I looked down. My hand was shaking. Not just trembling—my entire body was conducting some invisible current, like I'd become a human lightning rod for all the things I'd been refusing to feel. The divorce papers sat in my desk drawer, signed but not filed. That was a choice, too.
"You need something," Marcus said, and it wasn't a question. He pulled a bottle from his pocket—small, amber, the kind you'd expect to find in a medicine cabinet from the 1950s. Vitamin D3, the label read. "For what you're not getting from the sun anymore."
I swallowed one dry. Just because.
Two days later, I found myself at her door. Elena, the woman who read palms in the crumbling storefront next to the laundromat. The one my mother had visited weekly, the one I'd sworn I'd never understand.
Her shop smelled like sandalwood and rain. She didn't ask my name, just took my hand in hers, fingers like dried roots wrapped around my wrist.
"You're living the riddle backward," she said, tracing the line that curved toward my thumb. "The sphinx asked: what walks on four legs, then two, then three? You've already skipped to the end. You're moving like you're old already."

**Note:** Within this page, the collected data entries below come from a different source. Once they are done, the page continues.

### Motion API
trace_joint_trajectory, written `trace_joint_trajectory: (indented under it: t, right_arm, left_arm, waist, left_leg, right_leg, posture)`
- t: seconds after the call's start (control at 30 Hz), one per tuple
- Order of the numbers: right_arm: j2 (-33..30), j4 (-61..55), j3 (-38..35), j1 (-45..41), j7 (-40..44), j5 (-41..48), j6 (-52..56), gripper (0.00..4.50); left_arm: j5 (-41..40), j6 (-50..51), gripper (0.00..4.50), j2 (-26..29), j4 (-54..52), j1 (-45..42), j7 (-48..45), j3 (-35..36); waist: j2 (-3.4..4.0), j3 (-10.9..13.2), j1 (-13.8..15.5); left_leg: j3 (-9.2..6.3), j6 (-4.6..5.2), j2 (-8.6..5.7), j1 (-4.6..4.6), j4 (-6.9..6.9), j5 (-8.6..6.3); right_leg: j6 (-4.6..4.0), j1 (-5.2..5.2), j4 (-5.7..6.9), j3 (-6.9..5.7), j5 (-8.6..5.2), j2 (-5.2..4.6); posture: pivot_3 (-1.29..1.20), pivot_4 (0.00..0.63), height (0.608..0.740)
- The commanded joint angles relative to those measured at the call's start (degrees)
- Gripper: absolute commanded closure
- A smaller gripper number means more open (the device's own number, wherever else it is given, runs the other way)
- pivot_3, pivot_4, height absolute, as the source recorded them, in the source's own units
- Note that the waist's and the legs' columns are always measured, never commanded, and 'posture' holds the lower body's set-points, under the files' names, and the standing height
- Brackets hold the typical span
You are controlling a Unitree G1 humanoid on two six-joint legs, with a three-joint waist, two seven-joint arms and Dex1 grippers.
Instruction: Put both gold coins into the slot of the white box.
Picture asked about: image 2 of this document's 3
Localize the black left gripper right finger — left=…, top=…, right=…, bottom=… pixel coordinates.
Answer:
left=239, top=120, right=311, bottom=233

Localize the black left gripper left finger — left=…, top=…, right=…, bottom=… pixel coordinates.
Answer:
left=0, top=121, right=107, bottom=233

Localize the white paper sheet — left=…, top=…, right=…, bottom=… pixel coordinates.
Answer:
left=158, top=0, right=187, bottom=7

"I'm thirty-four," I said, and my voice broke.
"Then stop acting like you've already died." She pressed a thumb into my palm, hard enough to leave a mark. "Whatever you think will kill you—that's what you have to let in. The lightning strike. The thing you're scared will burn you down. That's how you come alive."
I left without paying. I walked to the ocean, though it was March and the sand was gray as old paper. I stood at the edge where the water met the land and I thought about how waves are just energy learning to be water, how lightning is just clouds learning to be earth, how we're all just electricity waiting for somewhere to strike.

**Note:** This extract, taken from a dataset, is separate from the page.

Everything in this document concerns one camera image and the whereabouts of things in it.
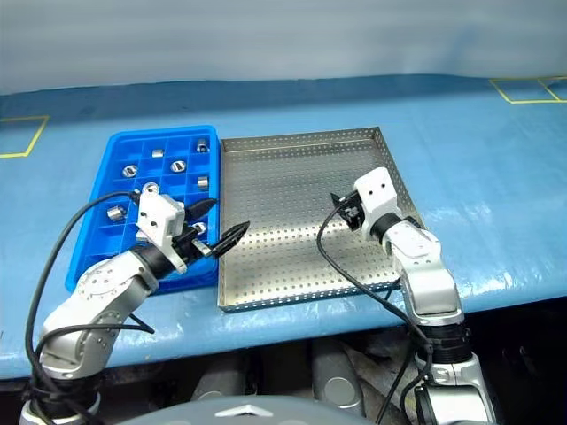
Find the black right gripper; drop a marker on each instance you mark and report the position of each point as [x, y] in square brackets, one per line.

The next morning, I filed the papers. I bought a plane ticket to somewhere I'd never been. I started taking the vitamins Marcus gave me, not because I believed they'd fix anything, but because swallowing them was a small act of faith.
Maybe that's what the sphinx really meant: we spend our whole lives trying to solve the riddle of how to be human, when the answer isn't in the walking at all. It's in the surrender—in the moment you stop pretending you know the next step, and finally let yourself tremble.